This Is Probably the Most Perfect Programming for Solving SQL Data Analysis Pain Points

 

Various data operations, such as filtering, grouping, sorting and summarization, constitute a data analyst’s everyday work. SQL is really handy for handling these basic needs, such as calculating sales amount for users meeting the specified criteria and finding VIP customers meeting the specified condition. As the following shows, the SQL statement for implementing such a task is like an English sentence. It is simple and efficient:

SELECT area, SUM(amount) 
FROM sales 
WHERE amount > 1000 
GROUP BY area;

It seems that SQL is the synonym of “simple and efficient”. The language queries data directly and returns result directly – this is one of the reasons that it has become the standard data analysis tool. But when the scenario changes, the seemingly “simple” status is broken.

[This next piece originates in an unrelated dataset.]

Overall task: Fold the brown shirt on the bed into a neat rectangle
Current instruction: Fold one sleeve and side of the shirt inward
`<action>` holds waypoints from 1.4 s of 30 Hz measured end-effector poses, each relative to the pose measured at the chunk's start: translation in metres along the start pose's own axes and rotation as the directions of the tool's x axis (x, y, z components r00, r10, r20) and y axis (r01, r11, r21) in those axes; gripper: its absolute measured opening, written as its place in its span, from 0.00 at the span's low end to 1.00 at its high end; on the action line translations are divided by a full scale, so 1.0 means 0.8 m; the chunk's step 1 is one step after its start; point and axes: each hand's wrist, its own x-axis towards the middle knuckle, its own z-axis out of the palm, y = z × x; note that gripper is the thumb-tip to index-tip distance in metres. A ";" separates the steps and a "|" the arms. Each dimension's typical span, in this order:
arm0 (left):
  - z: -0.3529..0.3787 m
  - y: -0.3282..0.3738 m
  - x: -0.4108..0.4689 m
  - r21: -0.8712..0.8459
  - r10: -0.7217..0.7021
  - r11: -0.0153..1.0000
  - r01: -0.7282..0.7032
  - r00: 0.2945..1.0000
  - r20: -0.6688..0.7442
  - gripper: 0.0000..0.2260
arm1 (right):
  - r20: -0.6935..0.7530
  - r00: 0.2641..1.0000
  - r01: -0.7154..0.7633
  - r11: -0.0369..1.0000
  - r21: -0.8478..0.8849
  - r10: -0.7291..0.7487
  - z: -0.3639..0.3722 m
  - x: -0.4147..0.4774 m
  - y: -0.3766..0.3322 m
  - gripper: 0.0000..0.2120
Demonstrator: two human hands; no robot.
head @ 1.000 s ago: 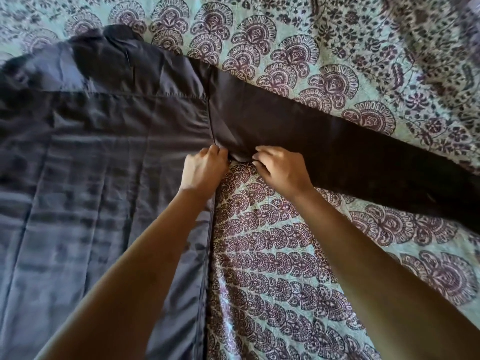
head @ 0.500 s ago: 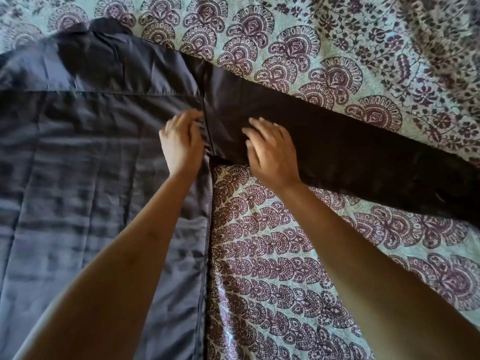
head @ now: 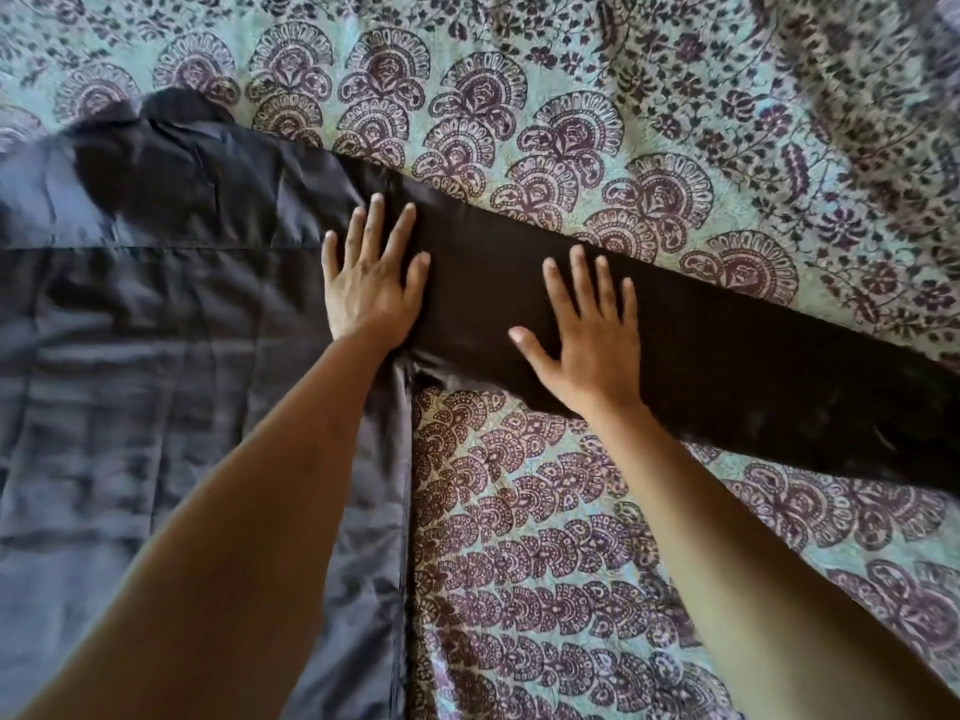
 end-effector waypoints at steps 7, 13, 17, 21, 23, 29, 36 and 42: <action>-0.011 0.047 -0.009 0.051 -0.052 0.997 0.053 0.998 -0.024 0.24 | -0.089 0.929 -0.360 0.933 0.019 0.360 -0.016 -0.038 0.091 0.34; 0.028 0.212 -0.079 -0.124 0.018 0.992 -0.006 0.996 0.092 0.27 | -0.074 0.952 -0.290 0.952 0.097 0.298 -0.006 -0.044 0.080 0.30; 0.048 0.214 -0.084 -0.067 0.007 0.998 -0.004 0.999 0.033 0.28 | -0.072 0.961 -0.263 0.961 0.080 0.269 -0.009 -0.062 0.122 0.29; 0.048 0.213 -0.083 -0.051 0.013 0.999 -0.011 1.000 0.027 0.28 | -0.024 0.944 -0.328 0.944 0.024 0.329 -0.022 -0.094 0.187 0.30; 0.047 0.213 -0.082 -0.043 0.012 0.999 -0.011 1.000 0.029 0.27 | -0.043 0.913 -0.406 0.914 0.023 0.407 -0.028 -0.116 0.226 0.31; 0.038 0.224 -0.085 -0.024 -0.039 0.999 0.040 0.999 0.034 0.27 | -0.040 0.867 -0.497 0.868 0.018 0.497 -0.047 -0.145 0.273 0.35; 0.066 0.352 -0.115 -0.038 0.106 0.994 -0.104 0.992 0.066 0.27 | -0.061 0.876 -0.476 0.878 0.046 0.478 -0.023 -0.128 0.244 0.31; 0.073 0.350 -0.115 -0.008 0.086 0.996 -0.085 0.995 0.056 0.27 | -0.078 0.859 -0.507 0.862 0.001 0.506 -0.034 -0.158 0.292 0.31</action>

For example, what if data to be processed comes from a local file rather than a database table? In this case, SQL probably fails to work because it is actually a tool firmly bound up with the database. By contrast, SPL (Structured Process Language) does not need to “load data to the database” and just skips the database to directly compute the file data:


A

1

=T("sales.txt")

2

=A1.select(amount>1000)

3

=A2.groups(area;sum(amount):total_amount)

This piece of SPL code implements the same logic as the above SQL code does. But the more important thing is SPL does not need to set up a database environment! Several lines of code are enough to analyze a text file. SPL’s flexibility helps not only get rid of the data loading time but also greatly lower the skill threshold of using the language.

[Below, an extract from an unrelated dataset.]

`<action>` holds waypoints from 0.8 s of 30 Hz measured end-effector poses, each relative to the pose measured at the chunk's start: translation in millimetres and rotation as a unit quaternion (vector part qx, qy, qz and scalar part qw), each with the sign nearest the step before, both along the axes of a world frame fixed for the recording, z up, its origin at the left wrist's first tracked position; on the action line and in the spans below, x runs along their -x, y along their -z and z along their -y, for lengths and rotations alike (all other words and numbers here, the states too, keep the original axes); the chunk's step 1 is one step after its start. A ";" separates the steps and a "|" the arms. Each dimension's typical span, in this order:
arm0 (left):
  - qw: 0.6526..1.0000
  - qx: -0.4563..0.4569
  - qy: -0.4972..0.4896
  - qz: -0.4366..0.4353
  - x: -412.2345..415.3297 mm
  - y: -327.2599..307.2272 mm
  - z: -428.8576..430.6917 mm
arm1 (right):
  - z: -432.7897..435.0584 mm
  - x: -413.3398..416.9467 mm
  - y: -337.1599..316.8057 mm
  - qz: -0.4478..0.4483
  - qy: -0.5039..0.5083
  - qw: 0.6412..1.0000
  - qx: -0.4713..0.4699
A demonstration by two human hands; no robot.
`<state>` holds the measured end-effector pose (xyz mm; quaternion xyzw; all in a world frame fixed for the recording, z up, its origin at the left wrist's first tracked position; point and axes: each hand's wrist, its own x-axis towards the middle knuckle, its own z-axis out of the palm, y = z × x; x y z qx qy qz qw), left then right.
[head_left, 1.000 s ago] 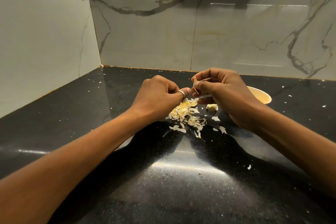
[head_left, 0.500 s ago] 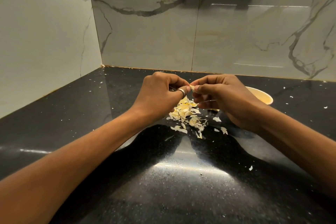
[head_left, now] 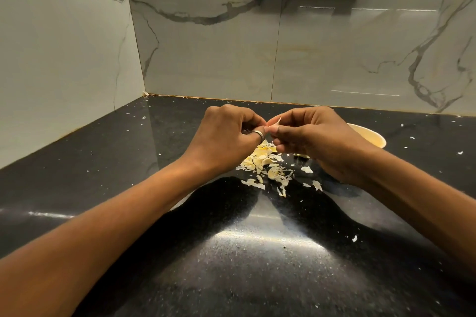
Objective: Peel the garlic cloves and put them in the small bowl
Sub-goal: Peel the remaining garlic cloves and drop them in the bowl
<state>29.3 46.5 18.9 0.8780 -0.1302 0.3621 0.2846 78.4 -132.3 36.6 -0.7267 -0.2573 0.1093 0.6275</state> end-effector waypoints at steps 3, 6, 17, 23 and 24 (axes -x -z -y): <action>1.000 -0.012 -0.005 -0.015 -0.4 1.4 0.4 | -0.2 -0.7 3.2 0.040 0.007 0.999 0.028; 1.000 -0.019 -0.009 -0.015 -1.7 2.5 -0.4 | -1.4 1.5 5.3 0.071 0.004 0.996 0.055; 0.998 -0.012 -0.005 -0.057 0.0 0.7 1.4 | -0.3 3.5 5.4 0.117 0.008 0.990 0.073; 0.995 0.043 0.009 -0.094 0.1 1.1 4.8 | 0.2 2.8 5.1 0.119 0.011 0.991 0.067; 0.994 0.051 0.010 -0.100 -0.4 2.3 5.5 | 0.3 2.8 5.1 0.121 0.011 0.990 0.069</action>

Of course, technologies intended to directly process files with SQL are now available. Using them for file processing isn’t troublesome. But they only work well with the simple or preliminary computing goals. Once the computing requirements become more complicated, SPL’s advantages become prominent. Particularly when SQL’s two pain points – difficult to write and difficult to debug – loom ahead, SPL’s design can eliminate them.

Easy programming helps you keep happy and healthy

SPL: Coding complex logics is like building blocks

The fact is that real-world analysis requirements are more than “COUNT or GROUP”. One example is to find the largest count of consecutively rising dates for a certain stock. The logic becomes complex, but SPL code is still clear and concise:


A

1

=T(“StockRecords.txt”)

2

=A1.sort(CODE,DT)

3

=A2.group(CODE;~.group@i(CL<CL[-1]).max(~.len()):max_increase_days)

Step 1: Read data from the text file;

Step 2: Sort records by stock code (CODE) and transaction dates (DT);

Step 3: Group records by stock code; and then on each group perform grouping operation according to the specified rising/falling condition to compute the largest length.

Every step is the product of the analyst’s natural way of thinking – like building each single layer of blocks – without the complex nested queries. It is SPL’s procedural syntax that enables such a computing process.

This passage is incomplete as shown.